Но это, видимо, нравилось Маяковскому потому, что было похоже на самого Маяковского. В раннем периоде у двух этих великих — хотя совершенно противоположных— поэтов было некоторое сходство, но потом оно исчезло. Они, по выражению Уолта Уитмена, соединились на мгновение, как орлы в полете, и продолжали свой путь уже совершенно отдельно. Пастернак, по собственному признанию, даже спровоцировал ссору, чтобы расстаться, на что они оба были заранее обречены. Но, пожалуй , никто так не любил, не жалел Маяковского, как Пастернак. Именно Пастернак написал о самоубийстве Маяковского такие строки:
Твой выстрел был подобен Этне В предгорье трусов и трусих.
А гораздо позднее в своих автобиографических заметках Пастернак дал точный анализ того, что посмертная похвала Сталина Маяковскому — "Маяковский был и остается лучшим, талантливейшим поэтом нашей советской
эпохи" — была для репутации Маяковского не спасительной, как это тогда казалось, а убийственной. "Маяковского стали вводить принудительно, как картофель при Екатерине. Это было его второй смертью", — писал Пастернак. Это совпадало с горькой мыслью, высказанной Пастернаком о смерти Ленина:
Я думал о происхожденье Века связующих тягот. Предвестьем льгот приходит гений И гнетом мстит за свой уход.
Сам Пастернак, начав с бунта формы против классицистов и доходя в концентрированности метафор иногда до почти полной непонятости, постепенно опразрачнивался и с годами пришел к хрустально-чистому, профильтрованному стиху. Но это была подлинная классика, которая всегда выше реминисцентного классицизма. Позднее стихи Пастернака потеряли в плотности, но зато выиграли в чистоте, в отсутствии лишнего. У стиха Пастернака поразительное слияние двух начал — физиологического и духовного. Философия его поэзии не умственно выработанная, а "выбормотан-ная". Но, конечно, за этим кажущимся импровизированным полубредом была огромная человеческая культура.

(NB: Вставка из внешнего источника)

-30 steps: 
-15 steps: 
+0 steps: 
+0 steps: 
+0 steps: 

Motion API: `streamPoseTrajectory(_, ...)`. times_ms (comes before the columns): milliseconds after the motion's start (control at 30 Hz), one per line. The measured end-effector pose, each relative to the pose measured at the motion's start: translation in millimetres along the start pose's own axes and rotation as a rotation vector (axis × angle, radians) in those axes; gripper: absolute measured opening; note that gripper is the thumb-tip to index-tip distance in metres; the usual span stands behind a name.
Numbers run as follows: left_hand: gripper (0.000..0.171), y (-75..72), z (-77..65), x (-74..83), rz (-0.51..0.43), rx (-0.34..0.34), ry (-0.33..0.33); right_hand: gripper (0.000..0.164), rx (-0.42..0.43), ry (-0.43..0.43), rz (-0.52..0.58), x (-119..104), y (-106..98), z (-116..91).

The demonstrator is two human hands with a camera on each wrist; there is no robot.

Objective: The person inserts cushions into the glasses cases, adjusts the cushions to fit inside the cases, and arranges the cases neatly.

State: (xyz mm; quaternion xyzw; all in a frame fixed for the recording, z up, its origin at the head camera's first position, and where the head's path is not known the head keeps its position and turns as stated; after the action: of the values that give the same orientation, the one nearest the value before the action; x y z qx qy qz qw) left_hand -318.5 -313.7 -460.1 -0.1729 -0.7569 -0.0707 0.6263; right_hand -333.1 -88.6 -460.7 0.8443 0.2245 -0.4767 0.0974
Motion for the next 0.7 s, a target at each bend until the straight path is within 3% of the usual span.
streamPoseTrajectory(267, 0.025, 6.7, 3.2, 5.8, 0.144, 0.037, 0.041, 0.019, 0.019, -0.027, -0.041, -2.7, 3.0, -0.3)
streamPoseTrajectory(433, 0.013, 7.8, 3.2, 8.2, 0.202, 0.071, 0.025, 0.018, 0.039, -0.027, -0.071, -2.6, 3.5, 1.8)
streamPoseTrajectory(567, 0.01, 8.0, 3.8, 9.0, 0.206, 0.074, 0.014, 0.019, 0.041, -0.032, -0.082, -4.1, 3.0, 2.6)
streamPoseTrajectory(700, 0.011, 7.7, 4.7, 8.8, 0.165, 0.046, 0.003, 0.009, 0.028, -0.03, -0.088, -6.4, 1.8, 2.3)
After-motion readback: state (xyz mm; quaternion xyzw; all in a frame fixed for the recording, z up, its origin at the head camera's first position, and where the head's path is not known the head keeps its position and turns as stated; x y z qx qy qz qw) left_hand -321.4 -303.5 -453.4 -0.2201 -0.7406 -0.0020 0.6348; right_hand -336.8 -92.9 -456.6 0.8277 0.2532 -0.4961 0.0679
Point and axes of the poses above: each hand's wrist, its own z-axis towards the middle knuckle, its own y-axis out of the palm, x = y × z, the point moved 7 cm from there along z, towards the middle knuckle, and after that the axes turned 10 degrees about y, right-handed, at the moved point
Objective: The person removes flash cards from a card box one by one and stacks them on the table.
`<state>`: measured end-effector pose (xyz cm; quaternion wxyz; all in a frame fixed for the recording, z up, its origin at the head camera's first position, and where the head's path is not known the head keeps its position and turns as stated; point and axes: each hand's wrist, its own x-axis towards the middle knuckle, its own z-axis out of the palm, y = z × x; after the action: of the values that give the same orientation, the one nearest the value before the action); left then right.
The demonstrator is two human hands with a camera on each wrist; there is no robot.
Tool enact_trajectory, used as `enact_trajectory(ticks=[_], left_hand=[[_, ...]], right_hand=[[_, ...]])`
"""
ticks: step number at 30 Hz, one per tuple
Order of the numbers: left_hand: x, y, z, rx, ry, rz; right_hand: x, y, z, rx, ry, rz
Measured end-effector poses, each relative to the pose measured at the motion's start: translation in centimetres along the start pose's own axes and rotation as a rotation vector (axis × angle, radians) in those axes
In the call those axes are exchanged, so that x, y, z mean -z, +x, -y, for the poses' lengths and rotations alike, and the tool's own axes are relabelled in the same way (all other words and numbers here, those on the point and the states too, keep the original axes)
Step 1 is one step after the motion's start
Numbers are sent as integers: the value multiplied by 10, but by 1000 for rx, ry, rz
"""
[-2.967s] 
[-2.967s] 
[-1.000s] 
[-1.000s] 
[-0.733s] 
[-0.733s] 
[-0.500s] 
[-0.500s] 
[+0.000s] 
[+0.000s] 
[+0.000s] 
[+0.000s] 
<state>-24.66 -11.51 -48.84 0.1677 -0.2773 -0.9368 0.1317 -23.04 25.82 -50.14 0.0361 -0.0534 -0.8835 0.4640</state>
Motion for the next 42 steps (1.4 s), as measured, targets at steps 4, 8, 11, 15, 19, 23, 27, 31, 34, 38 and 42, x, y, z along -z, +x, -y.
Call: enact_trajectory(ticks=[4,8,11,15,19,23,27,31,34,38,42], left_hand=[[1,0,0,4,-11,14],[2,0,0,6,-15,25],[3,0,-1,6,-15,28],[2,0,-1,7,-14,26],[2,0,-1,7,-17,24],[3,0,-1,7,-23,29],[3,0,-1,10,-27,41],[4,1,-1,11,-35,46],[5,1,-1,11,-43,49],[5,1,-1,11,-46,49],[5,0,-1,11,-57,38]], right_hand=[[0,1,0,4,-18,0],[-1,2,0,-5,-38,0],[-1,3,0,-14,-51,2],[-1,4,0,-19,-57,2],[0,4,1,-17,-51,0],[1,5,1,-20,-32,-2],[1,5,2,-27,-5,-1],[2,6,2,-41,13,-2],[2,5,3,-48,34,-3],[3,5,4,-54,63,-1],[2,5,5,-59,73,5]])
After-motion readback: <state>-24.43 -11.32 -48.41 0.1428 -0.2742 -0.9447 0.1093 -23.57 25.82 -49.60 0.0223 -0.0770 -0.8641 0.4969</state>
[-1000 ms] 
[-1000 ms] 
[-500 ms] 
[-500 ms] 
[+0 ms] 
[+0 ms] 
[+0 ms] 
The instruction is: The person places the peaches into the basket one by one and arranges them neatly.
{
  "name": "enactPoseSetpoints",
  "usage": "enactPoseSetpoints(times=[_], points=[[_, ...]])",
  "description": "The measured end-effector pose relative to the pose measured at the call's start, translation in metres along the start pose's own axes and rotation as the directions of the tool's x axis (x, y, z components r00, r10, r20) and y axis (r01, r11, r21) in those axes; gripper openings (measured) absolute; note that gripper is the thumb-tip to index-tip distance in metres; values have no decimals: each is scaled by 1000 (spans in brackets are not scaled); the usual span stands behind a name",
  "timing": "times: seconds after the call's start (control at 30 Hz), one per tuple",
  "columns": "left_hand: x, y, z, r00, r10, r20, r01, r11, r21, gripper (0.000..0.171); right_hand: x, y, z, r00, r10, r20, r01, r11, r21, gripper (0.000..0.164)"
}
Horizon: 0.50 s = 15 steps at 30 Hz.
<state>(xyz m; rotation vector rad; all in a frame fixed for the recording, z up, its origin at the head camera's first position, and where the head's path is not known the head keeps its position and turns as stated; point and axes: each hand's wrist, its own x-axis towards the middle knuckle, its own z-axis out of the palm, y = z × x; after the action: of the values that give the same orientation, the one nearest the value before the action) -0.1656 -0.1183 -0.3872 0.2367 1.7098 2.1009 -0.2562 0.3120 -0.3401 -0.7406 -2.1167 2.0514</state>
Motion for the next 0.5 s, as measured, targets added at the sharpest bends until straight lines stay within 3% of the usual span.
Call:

Бред высочайше образованного, тончайше чувствующего человека будет совсем другим, чем бред диктатора или бюрократа.
Пантеизм Пастернака включал в себя и женщину как высшую материнскую силу природы. После Пушкина, пожалуй, никто так не чувствовал женщину, как Пастернак:
И так как с малых детских лет Я ранен женской долей, И след поэта — только след Ее путей — не боле...
И оттого двоится Вся эта ночь в снегу, И провести границы Меж нас я не могу.
Простимся, бездне унижений Бросающая вызов женщина! Я — поле твоего сраженья.
Эротику Пастернак поднимал на уровень религиозного поклонения, на уровень великого языческого фатума:
На озаренный потолок Ложились тени,
Скрещенья рук, скрещенья ног, Судьбы скрещенья.
Стих Пастернака обладает поразительно скрупулезным стереоскопическим эффектом, когда кажется, что прямо из страницы высовывается ветка сирени, отяжеленная влажными лиловыми цветами, в которых возятся золотые пчелы:
Душистою веткою машучи, Впивая впотьмах это благо, Бежала на чашечку с чашечки Грозой одуренная влага. Пусть ветер, по таволге веющий, Ту капельку мучит и плющит. Цела, не дробится, их две еще, Целующихся и пьющих.
3
Я никогда не надеялся познакомиться с Пастернаком, ибо считаю, что Его Величество Случай должен сам соединять людей. Читая его стихи с детства, что, честно говоря, не было типично для советских мальчиков сталинского времени, никаких встреч я не искал.
Году в пятидесятом Пастернак должен был читать в ЦДЛ свой перевод "Фауста". Вокруг поэзии была тогда некая особая приглушенность, и никакого столпотворения и конной милиции не было. Дубовый зал был полон, но отнюдь не переполнен, и мне, семнадцатилетнему начинающему поэту, все-таки удалось туда проникнуть. Устроители нервничали: Пастернак опаздывал. Положив свою шапку со стихами внутри на галерочное место, я спустился вниз в вестибюль с тайной надеждой увидеть Пастернака поближе. Его почему-то никто не ожидал в вестибюле, и, когда распахнулась вторая дверь и он вошел, кроме меня, перед ним никого не оказалось. Он спросил меня нараспев и чуть виновато улыбаясь: "Скажите, пожалуйста, а где тут состоится вечер Пастернака? Я, кажется, опоздал..." Я растерялся, потеряв дар речи.